Directions for this task - Scan the entries below for the word "robot". Copy out every line in which it occurs.

Saved data entries
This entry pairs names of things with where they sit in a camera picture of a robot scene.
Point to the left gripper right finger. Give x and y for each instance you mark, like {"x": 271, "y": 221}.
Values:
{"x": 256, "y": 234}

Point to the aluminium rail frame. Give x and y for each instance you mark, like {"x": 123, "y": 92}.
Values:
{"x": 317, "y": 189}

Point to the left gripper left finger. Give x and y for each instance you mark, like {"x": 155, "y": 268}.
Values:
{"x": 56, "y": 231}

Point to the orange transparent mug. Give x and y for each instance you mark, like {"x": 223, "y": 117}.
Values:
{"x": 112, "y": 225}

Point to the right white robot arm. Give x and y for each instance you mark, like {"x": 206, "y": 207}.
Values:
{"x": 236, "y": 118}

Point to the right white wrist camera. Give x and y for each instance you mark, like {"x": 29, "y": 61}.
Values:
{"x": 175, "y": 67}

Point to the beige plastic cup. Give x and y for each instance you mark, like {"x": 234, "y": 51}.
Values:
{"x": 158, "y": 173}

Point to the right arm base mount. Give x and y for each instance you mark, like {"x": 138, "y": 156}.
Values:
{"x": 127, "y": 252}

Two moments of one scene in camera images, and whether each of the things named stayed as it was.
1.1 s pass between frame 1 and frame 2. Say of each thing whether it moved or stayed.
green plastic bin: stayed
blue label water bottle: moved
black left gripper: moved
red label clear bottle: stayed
---
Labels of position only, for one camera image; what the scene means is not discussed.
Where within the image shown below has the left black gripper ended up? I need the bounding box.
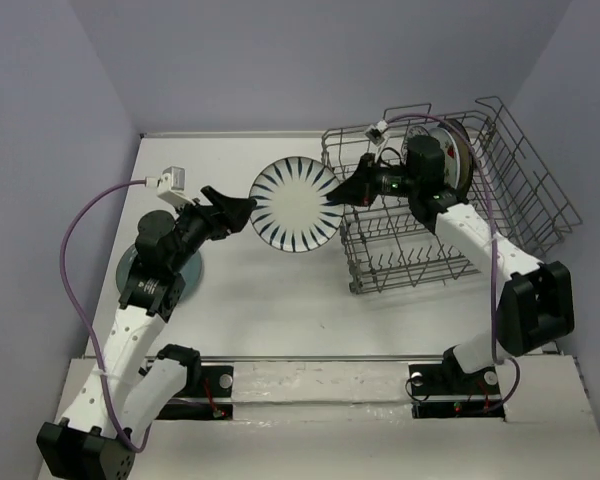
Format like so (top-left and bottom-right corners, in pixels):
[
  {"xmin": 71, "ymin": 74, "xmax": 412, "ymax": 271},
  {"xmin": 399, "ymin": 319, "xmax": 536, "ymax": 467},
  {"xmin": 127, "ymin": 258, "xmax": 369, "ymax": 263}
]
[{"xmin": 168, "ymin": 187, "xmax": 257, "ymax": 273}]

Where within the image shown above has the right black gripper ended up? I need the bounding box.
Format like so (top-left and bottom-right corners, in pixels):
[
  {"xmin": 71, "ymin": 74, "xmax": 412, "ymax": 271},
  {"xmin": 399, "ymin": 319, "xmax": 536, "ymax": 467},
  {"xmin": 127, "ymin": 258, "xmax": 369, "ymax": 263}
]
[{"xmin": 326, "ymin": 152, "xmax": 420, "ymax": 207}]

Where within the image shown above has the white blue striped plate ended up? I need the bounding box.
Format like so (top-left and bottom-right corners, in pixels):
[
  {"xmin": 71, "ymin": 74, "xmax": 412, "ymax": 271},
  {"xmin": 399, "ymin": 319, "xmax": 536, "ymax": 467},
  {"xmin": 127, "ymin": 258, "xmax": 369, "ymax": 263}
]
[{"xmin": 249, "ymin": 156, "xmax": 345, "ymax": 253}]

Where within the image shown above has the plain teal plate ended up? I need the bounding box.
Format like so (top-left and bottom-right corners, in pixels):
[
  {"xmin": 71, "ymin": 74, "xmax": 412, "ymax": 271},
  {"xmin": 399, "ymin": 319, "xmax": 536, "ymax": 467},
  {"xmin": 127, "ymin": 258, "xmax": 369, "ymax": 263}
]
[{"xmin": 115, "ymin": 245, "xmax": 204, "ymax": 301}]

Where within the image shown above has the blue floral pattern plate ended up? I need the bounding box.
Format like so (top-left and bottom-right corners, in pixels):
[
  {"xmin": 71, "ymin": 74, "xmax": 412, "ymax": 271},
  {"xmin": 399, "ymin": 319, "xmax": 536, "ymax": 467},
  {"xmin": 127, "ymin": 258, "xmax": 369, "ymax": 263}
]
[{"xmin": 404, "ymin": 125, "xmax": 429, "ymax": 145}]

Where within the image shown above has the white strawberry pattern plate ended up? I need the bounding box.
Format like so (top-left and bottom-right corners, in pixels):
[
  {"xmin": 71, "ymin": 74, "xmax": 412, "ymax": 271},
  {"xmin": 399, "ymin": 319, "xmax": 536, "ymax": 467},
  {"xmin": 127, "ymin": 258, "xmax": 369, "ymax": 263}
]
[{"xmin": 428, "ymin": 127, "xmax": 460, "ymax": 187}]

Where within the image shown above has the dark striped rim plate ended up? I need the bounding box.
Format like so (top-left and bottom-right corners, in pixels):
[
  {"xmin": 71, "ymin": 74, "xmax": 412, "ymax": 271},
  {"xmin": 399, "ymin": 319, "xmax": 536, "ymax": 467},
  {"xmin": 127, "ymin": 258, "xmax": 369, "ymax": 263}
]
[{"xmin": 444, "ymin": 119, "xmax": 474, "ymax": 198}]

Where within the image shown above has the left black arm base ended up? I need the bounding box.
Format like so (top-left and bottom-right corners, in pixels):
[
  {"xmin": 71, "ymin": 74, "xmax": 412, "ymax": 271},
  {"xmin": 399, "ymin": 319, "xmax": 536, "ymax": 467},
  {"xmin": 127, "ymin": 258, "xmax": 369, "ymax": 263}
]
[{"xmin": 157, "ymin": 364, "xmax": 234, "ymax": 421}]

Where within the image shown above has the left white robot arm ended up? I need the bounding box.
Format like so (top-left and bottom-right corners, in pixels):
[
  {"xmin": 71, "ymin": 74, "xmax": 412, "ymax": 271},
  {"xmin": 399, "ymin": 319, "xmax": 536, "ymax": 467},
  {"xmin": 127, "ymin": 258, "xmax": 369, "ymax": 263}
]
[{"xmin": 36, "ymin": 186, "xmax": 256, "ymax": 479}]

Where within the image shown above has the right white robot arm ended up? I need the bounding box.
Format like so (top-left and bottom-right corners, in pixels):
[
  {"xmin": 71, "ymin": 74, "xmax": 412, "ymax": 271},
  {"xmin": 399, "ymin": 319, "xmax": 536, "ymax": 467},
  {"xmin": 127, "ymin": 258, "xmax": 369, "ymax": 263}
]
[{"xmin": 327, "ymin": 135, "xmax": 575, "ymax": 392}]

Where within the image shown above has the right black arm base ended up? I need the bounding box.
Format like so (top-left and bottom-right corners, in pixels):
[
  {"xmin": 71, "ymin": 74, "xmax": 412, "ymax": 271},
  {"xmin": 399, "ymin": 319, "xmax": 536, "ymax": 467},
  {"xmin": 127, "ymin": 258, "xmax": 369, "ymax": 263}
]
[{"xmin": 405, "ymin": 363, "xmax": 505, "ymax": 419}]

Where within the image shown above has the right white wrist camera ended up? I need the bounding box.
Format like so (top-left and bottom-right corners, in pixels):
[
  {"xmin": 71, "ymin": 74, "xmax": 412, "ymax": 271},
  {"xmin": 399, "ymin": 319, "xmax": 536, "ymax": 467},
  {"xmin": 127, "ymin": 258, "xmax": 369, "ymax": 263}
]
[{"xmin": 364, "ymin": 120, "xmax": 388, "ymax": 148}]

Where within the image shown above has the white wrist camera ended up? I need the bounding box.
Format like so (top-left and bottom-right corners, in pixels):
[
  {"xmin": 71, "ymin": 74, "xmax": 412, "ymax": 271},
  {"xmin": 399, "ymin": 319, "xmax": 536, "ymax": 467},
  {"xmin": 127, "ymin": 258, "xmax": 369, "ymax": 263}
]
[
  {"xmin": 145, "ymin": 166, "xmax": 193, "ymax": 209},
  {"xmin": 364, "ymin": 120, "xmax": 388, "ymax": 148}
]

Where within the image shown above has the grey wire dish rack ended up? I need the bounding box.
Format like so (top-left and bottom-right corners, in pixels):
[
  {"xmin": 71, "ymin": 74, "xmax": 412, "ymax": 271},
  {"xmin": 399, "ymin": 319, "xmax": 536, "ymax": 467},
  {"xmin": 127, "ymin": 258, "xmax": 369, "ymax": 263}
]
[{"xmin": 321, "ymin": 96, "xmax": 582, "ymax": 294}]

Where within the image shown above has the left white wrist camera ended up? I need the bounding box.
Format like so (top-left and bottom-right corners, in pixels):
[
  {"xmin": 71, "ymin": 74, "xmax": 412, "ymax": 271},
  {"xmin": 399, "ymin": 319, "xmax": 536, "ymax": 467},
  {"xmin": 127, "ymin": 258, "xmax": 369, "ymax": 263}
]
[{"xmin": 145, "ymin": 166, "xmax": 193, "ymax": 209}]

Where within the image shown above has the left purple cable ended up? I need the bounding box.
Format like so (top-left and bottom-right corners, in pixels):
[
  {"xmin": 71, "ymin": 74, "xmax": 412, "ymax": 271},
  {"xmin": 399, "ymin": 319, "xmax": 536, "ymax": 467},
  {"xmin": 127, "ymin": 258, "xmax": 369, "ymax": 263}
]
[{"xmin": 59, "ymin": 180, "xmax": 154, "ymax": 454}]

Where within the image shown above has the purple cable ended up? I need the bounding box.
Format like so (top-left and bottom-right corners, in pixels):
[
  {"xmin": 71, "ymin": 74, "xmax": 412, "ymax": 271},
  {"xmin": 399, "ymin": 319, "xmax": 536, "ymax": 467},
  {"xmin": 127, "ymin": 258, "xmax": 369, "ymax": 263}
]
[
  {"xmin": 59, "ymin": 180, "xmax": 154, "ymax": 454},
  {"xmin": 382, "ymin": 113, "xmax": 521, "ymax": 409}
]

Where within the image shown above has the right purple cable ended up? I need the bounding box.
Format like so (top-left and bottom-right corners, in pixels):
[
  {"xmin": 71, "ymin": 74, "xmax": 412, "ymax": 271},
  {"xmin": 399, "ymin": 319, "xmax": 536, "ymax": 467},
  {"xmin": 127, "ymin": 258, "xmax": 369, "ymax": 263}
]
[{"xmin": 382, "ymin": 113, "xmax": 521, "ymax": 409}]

Solution to the exercise -
This entry pairs names of things with where they sit in a camera picture of a robot scene.
Point to the right white robot arm. Give x and y for each instance you mark, like {"x": 206, "y": 207}.
Where within the image shown above has the left white robot arm ended up? I need the bounding box.
Where within the image shown above has the right white robot arm ended up? I need the bounding box.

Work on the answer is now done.